Mas como pode o trabalhador se sentir à vontade para lutar pelo direito ao lazer numa sociedade que lhe nega até o direito ao trabalho? Se o direito de aproveitar as delícias de um passeio à praia é tido por muitos como enxerimento de farofeiro, imagine por exemplo um operário pensar em fazer turismo.... Só se for no tal primeiro mundo...

Pois é. Aqui em nosso mundo - que de acordo com a classificação vigente ainda não é um mundo de primeira - ainda há muito o que se fazer quanto à efetivação do sagrado direito à preguiça. Por isso urge que se lute por mudanças, sendo a primeira delas, talvez o pressuposto das demais, uma drástica mudança de mentalidade no trato dessa questão.

Primeiramente, é salutar fazer ouvidos moucos para as imprecações dos mercadores de mão-de-obra que insistirem em tachar de vagabundo quem se nega a contribuir para que o trabalho humano seja transformado em vil mercadoria, pois o artifício de imputar aos outros a pecha de vadio é tão antigo quão antigo é o preconceito: não foi o índio chamado de preguiçoso quando não se deixou reduzir à condição subumana de escravo? E o negro africano? Apesar de sustentar nos ombros o ócio de seus senhores, também não era chamado de indolente?

A propósito, tudo leva a crer que alguns homens que habitam o lado de cima da linha do Equador querem que nós, aqui embaixo, acreditemos que o nosso atraso é decorrência de inveterada indolência. E o mais grave é que muitos acreditam nisso e cuidam de espalhar essa falácia. Bem que precisam ouvir Josué de Castro, que nos explica ser a suposta preguiça muitas vezes a nós imputada, uma defesa do corpo de quem historicamente foi condenado a viver com fome debaixo de um sol escaldante, pois: "Na insuficiência alimentar quantitativa e na forçada adaptação orgânica a esta situação permanente, residem as explicações da apregoada preguiça dos povos equatoriais. A preguiça no caso é providencial: é um meio de defesa de que a espécie dispõe para sobreviver, e funciona como o sinal de alarma numa caldeira que diminui a intensidade de suas combustões ou pára mesmo automaticamente, quando lhe falta o combustível."

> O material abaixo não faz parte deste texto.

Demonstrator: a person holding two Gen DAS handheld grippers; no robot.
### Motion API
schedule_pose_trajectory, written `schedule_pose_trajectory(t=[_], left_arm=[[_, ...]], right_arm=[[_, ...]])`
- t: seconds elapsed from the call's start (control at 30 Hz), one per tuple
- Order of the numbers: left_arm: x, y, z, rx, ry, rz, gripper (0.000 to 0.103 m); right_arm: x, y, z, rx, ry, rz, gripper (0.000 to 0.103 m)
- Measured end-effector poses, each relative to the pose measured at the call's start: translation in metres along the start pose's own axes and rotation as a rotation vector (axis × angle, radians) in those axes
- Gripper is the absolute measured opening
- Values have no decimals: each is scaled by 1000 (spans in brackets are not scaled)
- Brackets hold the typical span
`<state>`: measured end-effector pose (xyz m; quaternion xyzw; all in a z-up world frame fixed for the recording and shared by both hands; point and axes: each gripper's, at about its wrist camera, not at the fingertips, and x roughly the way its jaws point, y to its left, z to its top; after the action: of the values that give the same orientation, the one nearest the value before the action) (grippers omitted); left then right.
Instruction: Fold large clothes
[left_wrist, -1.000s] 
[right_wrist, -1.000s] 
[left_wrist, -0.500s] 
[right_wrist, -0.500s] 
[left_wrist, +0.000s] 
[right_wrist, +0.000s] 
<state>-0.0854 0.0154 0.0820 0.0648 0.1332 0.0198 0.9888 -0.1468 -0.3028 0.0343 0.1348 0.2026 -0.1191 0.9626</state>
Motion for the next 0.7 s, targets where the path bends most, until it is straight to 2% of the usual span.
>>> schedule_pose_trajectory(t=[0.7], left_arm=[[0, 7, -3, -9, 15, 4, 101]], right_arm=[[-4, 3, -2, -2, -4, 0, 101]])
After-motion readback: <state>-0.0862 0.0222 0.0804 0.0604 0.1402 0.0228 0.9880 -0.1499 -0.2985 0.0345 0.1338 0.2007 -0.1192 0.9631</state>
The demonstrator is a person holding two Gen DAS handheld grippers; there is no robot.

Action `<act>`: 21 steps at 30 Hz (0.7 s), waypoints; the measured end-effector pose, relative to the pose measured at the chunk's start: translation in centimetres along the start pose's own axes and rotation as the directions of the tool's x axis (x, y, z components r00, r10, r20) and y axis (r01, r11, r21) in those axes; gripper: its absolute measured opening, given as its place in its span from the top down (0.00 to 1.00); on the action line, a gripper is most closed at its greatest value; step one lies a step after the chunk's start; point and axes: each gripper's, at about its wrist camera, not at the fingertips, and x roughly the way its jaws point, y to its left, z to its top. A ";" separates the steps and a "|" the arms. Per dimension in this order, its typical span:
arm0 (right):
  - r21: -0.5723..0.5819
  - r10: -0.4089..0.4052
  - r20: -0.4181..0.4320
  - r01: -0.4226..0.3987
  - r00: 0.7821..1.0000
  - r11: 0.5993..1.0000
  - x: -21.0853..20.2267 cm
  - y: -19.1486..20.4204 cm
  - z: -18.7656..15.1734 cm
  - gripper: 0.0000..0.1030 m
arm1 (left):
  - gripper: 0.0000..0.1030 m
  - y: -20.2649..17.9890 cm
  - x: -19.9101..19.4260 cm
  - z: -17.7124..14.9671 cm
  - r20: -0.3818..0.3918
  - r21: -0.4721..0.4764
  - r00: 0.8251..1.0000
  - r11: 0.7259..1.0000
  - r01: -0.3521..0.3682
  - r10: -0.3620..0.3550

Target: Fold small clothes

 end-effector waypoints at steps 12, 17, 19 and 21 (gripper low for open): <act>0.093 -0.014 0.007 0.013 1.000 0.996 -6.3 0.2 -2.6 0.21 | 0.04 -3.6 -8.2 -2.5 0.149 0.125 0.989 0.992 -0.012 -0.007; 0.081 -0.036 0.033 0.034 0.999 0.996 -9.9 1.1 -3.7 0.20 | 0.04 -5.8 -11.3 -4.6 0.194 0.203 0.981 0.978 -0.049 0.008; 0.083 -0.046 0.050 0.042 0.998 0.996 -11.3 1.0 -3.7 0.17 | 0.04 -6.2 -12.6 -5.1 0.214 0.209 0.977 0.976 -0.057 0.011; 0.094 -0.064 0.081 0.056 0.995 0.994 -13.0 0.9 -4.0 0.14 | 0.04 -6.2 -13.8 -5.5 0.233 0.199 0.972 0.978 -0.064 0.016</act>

Aliás, numa tradicional obra judaica, muitíssimo antiga por sinal, denominada "Ética dos Pais" ("Pirkei Avót" no hebraico), em seu capítulo 3:21 já há a menção de que "onde não há farinha não há Torá", o que traz uma estreita relação entre o sustento e o conhecimento; em suma, desde os tempos mais remotos tem-se que a fome leva ao ócio...

Também não se deve perder de vista que a locomotiva do crescimento econômico não tem o direito de transformar-se num rolo compressor da dignidade humana, nem de esmagar os direitos sociais conquistados historicamente a duras penas.

Do contrário, seremos forçados a espezinhar alguns princípios insculpidos na Declaração Universal dos Direitos do Homem, na Declaração de Filadélfia (como é conhecido o documento que trata dos fins e objetivos da OIT), na nossa Constituição Federal e, o que é muito mais grave, cometer a heresia de fazer escárnio da lição do nosso Criador.

Penso, portanto, que é preferível não ter medo de colocar o dedo em riste nas ventas dos heresiarcas que querem negociar com a dignidade alheia e pensam que o descanso, o lazer e o convívio familiar podem ser trocados por dinheiro. E para deixar bem clara essa posição, é recomendável seguir-se o exemplo de Macunaíma, o "herói sem nenhum caráter", mas cem por cento nacional, que desde moleque, quando "o incitavam a falar exclamava: - Ai que preguiça!...", pois talvez o direito à preguiça seja ainda a nossa tábua de salvação.